WHAT TO WORK ON:
All entries shown below should be duplicated character for character.
### INFORMATION
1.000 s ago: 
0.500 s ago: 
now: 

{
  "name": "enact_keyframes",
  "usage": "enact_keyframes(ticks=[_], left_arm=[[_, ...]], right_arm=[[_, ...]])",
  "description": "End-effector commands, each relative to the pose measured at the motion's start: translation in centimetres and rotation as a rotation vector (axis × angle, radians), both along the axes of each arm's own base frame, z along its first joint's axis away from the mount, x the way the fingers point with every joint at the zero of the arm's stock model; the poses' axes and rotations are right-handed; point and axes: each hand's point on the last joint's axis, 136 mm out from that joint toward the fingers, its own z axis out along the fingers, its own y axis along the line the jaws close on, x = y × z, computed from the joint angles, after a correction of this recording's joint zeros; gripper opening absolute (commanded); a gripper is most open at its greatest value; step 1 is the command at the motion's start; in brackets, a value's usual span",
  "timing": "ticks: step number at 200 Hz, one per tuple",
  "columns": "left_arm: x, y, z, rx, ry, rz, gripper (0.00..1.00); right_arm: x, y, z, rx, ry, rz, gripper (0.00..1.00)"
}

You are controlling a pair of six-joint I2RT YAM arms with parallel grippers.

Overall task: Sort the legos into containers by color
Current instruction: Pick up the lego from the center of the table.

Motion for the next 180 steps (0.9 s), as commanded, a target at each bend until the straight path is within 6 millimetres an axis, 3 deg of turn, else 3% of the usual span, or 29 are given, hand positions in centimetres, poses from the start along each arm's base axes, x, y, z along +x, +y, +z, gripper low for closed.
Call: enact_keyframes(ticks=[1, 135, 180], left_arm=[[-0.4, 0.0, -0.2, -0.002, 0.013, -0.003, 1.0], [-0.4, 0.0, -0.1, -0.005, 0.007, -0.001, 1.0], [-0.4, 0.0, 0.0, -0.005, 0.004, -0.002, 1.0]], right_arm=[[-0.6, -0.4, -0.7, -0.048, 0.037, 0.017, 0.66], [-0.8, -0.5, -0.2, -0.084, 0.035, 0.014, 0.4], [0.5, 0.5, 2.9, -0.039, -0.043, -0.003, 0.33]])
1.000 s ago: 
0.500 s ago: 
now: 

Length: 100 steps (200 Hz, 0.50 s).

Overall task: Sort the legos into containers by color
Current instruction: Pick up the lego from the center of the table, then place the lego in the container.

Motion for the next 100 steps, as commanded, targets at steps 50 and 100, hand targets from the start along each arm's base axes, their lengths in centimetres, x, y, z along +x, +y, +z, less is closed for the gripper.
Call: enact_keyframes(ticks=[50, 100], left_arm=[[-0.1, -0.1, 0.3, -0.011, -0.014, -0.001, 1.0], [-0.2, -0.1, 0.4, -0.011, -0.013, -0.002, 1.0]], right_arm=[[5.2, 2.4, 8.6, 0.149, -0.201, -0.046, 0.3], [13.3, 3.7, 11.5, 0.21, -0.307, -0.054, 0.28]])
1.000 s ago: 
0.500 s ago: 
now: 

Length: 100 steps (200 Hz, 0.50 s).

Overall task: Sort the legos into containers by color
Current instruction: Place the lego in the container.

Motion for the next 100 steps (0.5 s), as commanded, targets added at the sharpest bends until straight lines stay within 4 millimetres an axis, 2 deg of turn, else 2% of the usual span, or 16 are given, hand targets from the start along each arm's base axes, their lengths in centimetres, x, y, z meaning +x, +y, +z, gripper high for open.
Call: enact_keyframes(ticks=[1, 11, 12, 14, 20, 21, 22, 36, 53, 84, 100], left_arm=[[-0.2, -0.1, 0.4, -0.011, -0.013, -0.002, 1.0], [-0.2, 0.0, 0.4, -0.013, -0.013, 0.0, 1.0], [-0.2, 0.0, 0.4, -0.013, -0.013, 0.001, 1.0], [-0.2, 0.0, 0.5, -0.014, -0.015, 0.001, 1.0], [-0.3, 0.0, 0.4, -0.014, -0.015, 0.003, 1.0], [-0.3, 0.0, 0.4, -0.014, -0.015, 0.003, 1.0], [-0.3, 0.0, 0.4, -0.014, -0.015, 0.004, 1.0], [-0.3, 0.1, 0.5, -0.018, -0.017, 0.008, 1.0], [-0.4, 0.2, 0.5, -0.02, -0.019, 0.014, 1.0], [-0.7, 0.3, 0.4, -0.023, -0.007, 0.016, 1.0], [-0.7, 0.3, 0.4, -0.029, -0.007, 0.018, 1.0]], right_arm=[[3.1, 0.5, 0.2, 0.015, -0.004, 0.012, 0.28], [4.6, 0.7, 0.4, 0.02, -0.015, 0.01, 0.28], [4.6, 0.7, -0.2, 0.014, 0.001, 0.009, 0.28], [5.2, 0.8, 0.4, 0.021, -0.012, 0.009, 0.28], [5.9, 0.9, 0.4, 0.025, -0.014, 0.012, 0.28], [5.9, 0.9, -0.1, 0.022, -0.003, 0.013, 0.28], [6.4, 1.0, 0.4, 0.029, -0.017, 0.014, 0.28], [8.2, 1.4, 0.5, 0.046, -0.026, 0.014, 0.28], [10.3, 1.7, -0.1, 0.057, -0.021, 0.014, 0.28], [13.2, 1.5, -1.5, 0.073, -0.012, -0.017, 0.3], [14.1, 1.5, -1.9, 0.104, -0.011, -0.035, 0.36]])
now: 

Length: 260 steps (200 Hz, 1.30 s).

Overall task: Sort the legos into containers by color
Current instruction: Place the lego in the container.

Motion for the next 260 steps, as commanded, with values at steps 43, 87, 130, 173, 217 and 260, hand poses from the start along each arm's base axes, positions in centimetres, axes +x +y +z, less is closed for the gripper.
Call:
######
RESULT:
1.000 s ago: 
0.500 s ago: 
now: 

{
  "name": "enact_keyframes",
  "usage": "enact_keyframes(ticks=[_], left_arm=[[_, ...]], right_arm=[[_, ...]])",
  "description": "End-effector commands, each relative to the pose measured at the motion's start: translation in centimetres and rotation as a rotation vector (axis × angle, radians), both along the axes of each arm's own base frame, z along its first joint's axis away from the mount, x the way the fingers point with every joint at the zero of the arm's stock model; the poses' axes and rotations are right-handed; point and axes: each hand's point on the last joint's axis, 136 mm out from that joint toward the fingers, its own z axis out along the fingers, its own y axis along the line the jaws close on, x = y × z, computed from the joint angles, after a correction of this recording's joint zeros; gripper opening absolute (commanded); a gripper is most open at its greatest value; step 1 is the command at the motion's start; in brackets, a value's usual span",
  "timing": "ticks: step number at 200 Hz, one per tuple",
  "columns": "left_arm: x, y, z, rx, ry, rz, gripper (0.00..1.00); right_arm: x, y, z, rx, ry, rz, gripper (0.00..1.00)"
}

You are controlling a pair of six-joint I2RT YAM arms with parallel grippers.

Overall task: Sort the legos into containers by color
Current instruction: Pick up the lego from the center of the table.

Motion for the next 180 steps (0.9 s), as commanded, a target at each bend until the straight path is within 6 millimetres an axis, 3 deg of turn, else 3% of the usual span, or 29 are given, hand positions in centimetres, poses from the start along each arm's base axes, x, y, z along +x, +y, +z, gripper low for closed.
Call: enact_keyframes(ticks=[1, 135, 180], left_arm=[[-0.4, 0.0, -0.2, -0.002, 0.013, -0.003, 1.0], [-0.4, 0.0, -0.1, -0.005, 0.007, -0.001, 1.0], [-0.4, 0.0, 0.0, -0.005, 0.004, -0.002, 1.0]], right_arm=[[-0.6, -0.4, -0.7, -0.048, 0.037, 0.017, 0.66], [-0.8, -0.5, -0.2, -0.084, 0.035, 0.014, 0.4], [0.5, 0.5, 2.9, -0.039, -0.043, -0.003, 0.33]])
1.000 s ago: 
0.500 s ago: 
now: 

Length: 100 steps (200 Hz, 0.50 s).

Overall task: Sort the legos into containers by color
Current instruction: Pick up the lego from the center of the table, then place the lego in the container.

Motion for the next 100 steps, as commanded, targets at steps 50 and 100, hand targets from the start along each arm's base axes, their lengths in centimetres, x, y, z along +x, +y, +z, less is closed for the gripper.
Call: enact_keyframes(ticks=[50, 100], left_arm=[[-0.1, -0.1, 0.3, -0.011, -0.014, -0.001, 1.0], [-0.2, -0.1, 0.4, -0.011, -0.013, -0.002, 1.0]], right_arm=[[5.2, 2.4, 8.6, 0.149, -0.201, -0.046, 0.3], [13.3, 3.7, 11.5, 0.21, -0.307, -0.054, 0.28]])
1.000 s ago: 
0.500 s ago: 
now: 

Length: 100 steps (200 Hz, 0.50 s).

Overall task: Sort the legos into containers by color
Current instruction: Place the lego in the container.

Motion for the next 100 steps (0.5 s), as commanded, targets added at the sharpest bends until straight lines stay within 4 millimetres an axis, 2 deg of turn, else 2% of the usual span, or 16 are given, hand targets from the start along each arm's base axes, their lengths in centimetres, x, y, z meaning +x, +y, +z, gripper high for open.
Call: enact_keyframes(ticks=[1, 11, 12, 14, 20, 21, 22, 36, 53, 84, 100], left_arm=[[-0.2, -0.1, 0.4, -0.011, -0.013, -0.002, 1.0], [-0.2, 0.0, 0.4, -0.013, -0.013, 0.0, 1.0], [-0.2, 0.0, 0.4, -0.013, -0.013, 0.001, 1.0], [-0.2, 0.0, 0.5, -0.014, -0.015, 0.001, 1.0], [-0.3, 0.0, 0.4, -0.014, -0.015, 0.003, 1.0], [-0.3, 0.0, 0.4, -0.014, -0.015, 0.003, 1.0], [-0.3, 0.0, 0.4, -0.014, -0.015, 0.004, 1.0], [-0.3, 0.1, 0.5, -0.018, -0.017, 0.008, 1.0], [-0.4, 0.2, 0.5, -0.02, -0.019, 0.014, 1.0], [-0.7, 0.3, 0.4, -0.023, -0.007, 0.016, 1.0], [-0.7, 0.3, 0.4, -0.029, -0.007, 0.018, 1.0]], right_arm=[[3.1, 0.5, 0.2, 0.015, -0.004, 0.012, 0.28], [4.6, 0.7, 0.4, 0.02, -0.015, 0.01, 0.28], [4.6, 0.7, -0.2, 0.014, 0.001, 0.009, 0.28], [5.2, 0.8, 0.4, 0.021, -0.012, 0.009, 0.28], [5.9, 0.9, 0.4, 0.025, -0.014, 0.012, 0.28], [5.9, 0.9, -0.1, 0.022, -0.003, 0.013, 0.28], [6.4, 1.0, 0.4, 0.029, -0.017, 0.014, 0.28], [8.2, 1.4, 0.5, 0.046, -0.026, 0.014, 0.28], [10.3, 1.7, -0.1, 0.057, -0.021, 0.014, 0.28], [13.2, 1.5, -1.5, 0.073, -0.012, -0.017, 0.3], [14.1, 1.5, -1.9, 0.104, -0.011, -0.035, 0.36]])
now: 

Length: 260 steps (200 Hz, 1.30 s).

Overall task: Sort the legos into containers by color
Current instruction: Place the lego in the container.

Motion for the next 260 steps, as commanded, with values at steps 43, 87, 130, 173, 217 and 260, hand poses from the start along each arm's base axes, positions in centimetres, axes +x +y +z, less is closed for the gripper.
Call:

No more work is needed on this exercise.